As always, Wharton vividly delineates the painfully constricted circumstances of her heroine's world. And make no mistake: the community that Charity lives in is almost unimaginably narrow and isolated, in a way that no community with access to the internet, TV, etc. could possibly be now, in 21st century America.

Part of what makes this novel so acutely moving is Wharton's depiction of how Charity's whole world opens up as love and passion enter her life. It's touching to see Charity's underlying sensitivity and sensuality - and her curiosity about the world - blossom as her relationship with Harney progresses, and at the same time heartbreaking to realize that, beneath her bravado, she is utterly dependent on him - because her gender, and her lack of money, education, etc., leave her with so few options.

The pleasures of this novel are many; I will limit myself to mentioning a few. Among the features of this novel which makes it so powerful and evocative are the beautifully rendered descriptions of the seasons and the natural environment. The lush portrayals of the plants, flowers, and the natural landscape highlight the erotic tensions inherent in the story.

I also admired the wonderful way each of the places in the novel - the village of North Dormer, the town of Nettleton, the mysterious "Mountain" - take on a distinctive character, and how all of them, taken together, become a microcosm of the world. This symbolism adds a resonance that gives this seemingly "small" novel grandeur and heft. Best of all, the symbolism seems like a totally natural and organic part of the story, not at all forced or strained.

The 4th of July episode is a dazzling setpiece that not only gives the reader some delightful social history about what such celebrations were like in early 20th century America, but also serves to underscore the themes of desire (those sexually charged fireworks, and all those enticing, yet unavailable items in the store windows!) and of Charity's journey from village to the world, from innocence to experience.

This novel also contains some of Wharton's most accomplished characterizations. The complex, morally ambiguous Lawyer Royall is, I think, a masterpiece. (Though I'll admit I was less satisfied with the portrayal of Harney - I think Wharton lets him off the hook).

Finally, this is a book about female sexual desire, and as such it probably broke new ground in the Anglo-American novel (Kate Chopin's The Awakening is the only earlier novel I know that handles this theme with comparable frankness). What Wharton is really great at is dramatizing the paradoxes of desire: the way desire feeds itself and leaves you forever wanting more, and also how desire - the sighing, dreaming, longing - can become an exquisitely painful/deliciously pleasurable end in itself.
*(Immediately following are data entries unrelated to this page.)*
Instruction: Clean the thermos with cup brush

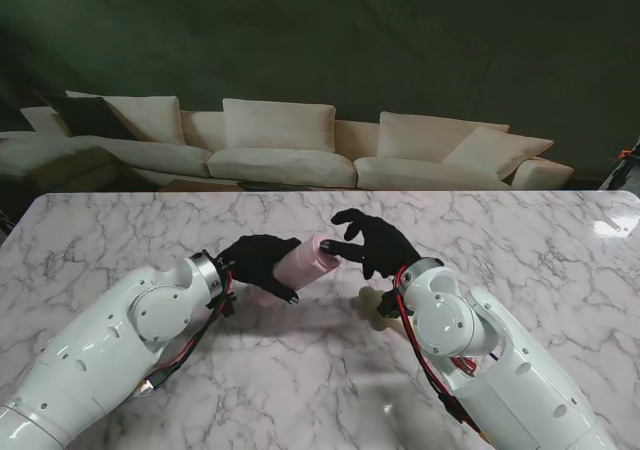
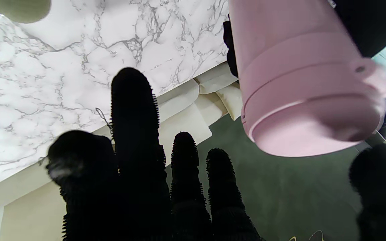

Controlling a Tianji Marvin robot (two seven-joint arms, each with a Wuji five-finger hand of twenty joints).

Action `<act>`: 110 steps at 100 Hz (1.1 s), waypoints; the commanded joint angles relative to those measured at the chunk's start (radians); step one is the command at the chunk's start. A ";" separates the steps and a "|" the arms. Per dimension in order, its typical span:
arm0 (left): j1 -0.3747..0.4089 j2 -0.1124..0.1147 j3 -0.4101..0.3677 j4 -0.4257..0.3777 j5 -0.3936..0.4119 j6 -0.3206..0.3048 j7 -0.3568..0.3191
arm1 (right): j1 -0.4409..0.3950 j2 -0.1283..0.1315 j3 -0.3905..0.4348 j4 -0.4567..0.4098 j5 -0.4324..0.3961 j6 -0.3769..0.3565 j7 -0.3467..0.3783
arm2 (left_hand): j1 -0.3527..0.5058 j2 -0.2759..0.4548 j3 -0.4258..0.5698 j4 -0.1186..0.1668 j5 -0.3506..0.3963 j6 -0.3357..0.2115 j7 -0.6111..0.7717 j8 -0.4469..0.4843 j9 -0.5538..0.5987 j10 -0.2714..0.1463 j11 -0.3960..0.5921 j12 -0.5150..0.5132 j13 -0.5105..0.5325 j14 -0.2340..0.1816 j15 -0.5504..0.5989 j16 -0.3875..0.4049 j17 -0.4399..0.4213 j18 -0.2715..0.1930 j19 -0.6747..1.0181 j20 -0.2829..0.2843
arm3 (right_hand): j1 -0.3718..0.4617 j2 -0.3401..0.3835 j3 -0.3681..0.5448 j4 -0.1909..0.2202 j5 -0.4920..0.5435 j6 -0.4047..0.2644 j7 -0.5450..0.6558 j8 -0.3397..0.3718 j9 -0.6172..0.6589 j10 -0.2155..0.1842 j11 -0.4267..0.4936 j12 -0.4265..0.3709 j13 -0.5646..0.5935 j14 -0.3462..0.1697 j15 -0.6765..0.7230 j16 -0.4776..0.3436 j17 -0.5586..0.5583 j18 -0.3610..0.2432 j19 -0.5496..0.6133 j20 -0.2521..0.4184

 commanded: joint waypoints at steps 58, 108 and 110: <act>0.001 -0.004 -0.017 -0.017 -0.024 0.024 -0.034 | 0.029 -0.043 -0.058 0.096 0.159 -0.093 -0.050 | 0.365 0.205 0.241 0.055 0.127 -0.291 0.155 -0.023 0.113 -0.081 -0.046 0.025 0.113 -0.123 0.170 0.137 0.054 -0.143 0.090 0.058 | 0.249 -0.146 0.199 0.010 0.100 -0.115 0.196 0.168 0.071 -0.069 0.140 0.106 0.050 -0.083 0.211 0.055 0.115 -0.179 0.209 0.020; -0.002 -0.005 -0.021 -0.011 0.000 0.014 -0.013 | 0.014 -0.027 -0.059 0.138 0.185 -0.332 -0.020 | 0.354 0.203 0.272 0.062 0.171 -0.320 0.167 -0.055 0.120 -0.099 -0.025 0.057 0.112 -0.125 0.205 0.162 0.048 -0.143 0.111 0.087 | 0.421 -0.283 0.311 -0.152 0.396 -0.325 0.352 0.049 -0.096 -0.048 -0.042 0.005 -0.475 -0.171 0.051 0.095 -0.490 -0.113 -0.080 0.175; -0.002 -0.005 -0.021 -0.011 0.000 0.014 -0.013 | 0.014 -0.027 -0.058 0.140 0.189 -0.343 -0.018 | 0.354 0.204 0.273 0.062 0.170 -0.320 0.167 -0.054 0.120 -0.100 -0.025 0.058 0.112 -0.125 0.205 0.163 0.047 -0.143 0.111 0.087 | 0.418 -0.285 0.286 -0.153 0.421 -0.332 0.364 0.043 -0.088 -0.052 -0.055 -0.006 -0.495 -0.167 0.030 0.088 -0.523 -0.108 -0.102 0.189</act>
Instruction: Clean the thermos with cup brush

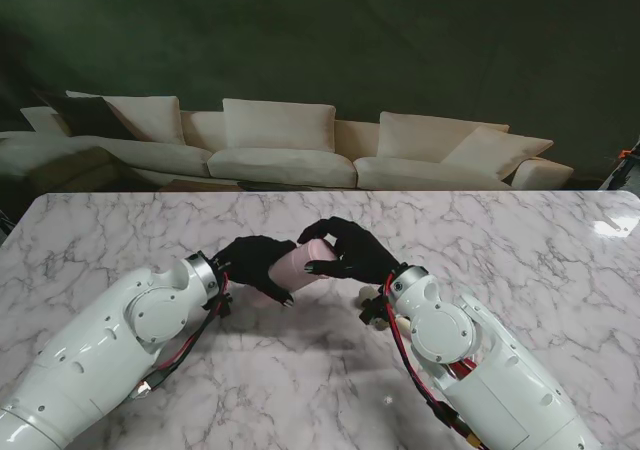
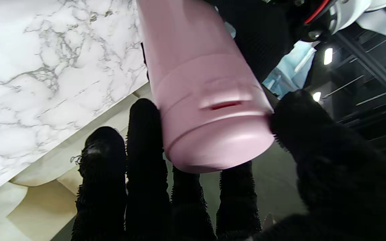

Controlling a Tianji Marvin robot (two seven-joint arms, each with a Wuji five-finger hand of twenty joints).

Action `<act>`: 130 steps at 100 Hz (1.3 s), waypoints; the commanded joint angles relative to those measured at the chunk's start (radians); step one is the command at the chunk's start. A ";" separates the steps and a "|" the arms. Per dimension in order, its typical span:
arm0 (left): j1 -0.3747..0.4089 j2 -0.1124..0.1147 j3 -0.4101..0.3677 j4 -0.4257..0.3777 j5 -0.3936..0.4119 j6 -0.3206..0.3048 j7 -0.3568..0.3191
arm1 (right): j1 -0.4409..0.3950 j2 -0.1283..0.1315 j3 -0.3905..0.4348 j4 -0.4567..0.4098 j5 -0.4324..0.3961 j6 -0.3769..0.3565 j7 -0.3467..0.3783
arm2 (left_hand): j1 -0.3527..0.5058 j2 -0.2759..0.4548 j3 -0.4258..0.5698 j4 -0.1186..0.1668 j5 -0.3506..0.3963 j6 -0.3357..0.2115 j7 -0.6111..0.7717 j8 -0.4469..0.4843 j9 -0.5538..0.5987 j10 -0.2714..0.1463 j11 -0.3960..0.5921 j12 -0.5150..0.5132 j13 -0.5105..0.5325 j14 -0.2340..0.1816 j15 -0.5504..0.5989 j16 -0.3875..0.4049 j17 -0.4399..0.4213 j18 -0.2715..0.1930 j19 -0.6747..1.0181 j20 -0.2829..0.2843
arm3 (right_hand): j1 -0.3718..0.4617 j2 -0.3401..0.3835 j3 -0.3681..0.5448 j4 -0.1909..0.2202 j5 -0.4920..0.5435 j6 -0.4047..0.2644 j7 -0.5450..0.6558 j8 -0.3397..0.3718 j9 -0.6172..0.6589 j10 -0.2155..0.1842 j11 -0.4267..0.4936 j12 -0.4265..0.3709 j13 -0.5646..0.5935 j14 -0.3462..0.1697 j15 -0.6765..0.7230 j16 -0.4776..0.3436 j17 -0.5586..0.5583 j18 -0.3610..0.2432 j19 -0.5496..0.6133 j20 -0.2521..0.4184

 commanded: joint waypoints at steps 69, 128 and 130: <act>0.007 -0.006 -0.014 -0.016 0.015 -0.035 0.020 | -0.069 -0.034 0.031 0.012 0.301 -0.204 -0.019 | 0.346 0.231 0.339 0.078 0.111 -0.287 0.180 0.060 0.061 -0.078 0.055 0.057 0.095 -0.130 0.216 0.101 0.031 -0.150 0.102 0.066 | -0.096 0.047 -0.207 0.010 0.260 -0.310 0.066 -0.114 -0.002 -0.239 -0.352 -0.149 -0.440 -0.126 -0.783 -0.361 -0.585 0.022 -0.684 -0.121; 0.042 -0.007 -0.045 -0.055 0.025 -0.056 0.038 | -0.078 -0.001 0.086 -0.055 -0.081 0.007 -0.057 | 0.343 0.249 0.338 0.076 0.095 -0.288 0.177 0.072 0.046 -0.084 0.058 0.064 0.085 -0.140 0.217 0.107 0.026 -0.160 0.098 0.071 | -0.299 0.138 -0.306 0.111 -0.257 0.101 -0.178 -0.073 -0.001 -0.036 -0.171 -0.089 0.091 0.004 -0.357 -0.177 0.011 0.001 -0.151 -0.078; 0.041 -0.007 -0.044 -0.055 0.025 -0.056 0.037 | -0.075 0.000 0.083 -0.054 -0.087 0.006 -0.054 | 0.343 0.251 0.338 0.075 0.093 -0.287 0.175 0.072 0.044 -0.084 0.058 0.064 0.084 -0.140 0.217 0.107 0.026 -0.161 0.097 0.071 | -0.304 0.140 -0.305 0.111 -0.244 0.087 -0.178 -0.074 0.017 -0.033 -0.167 -0.087 0.110 -0.003 -0.319 -0.152 0.021 0.014 -0.121 -0.062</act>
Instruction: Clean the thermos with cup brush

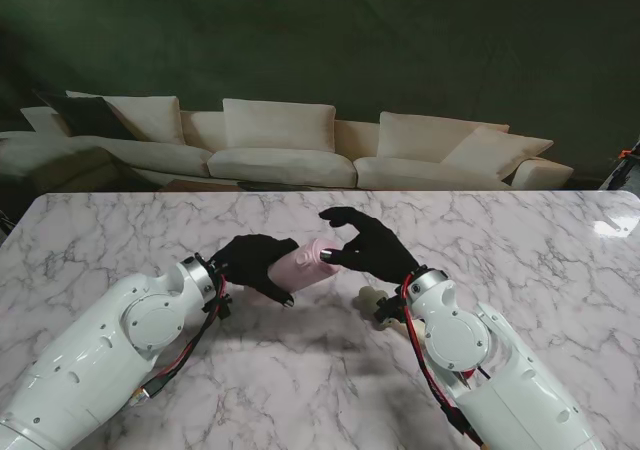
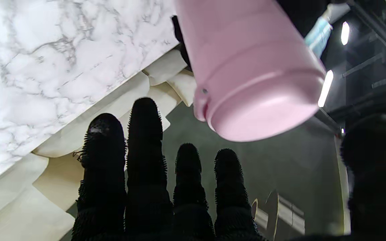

Ultimately, like so many of Wharton's novels, Summer is about women's choices, and it presents a remarkably clear-eyed view of a strong-willed young woman's pragmatic yet painful reckoning, as she struggles to make the best of the raw deal society has foist upon her. Charity's fate has the semi-tragic inevitability of so many other Wharton heroines, yet here the writing is suffused with a tenderness that rarely, if ever, appears in Wharton's other works. Long after I put this book down, it continued to haunt me.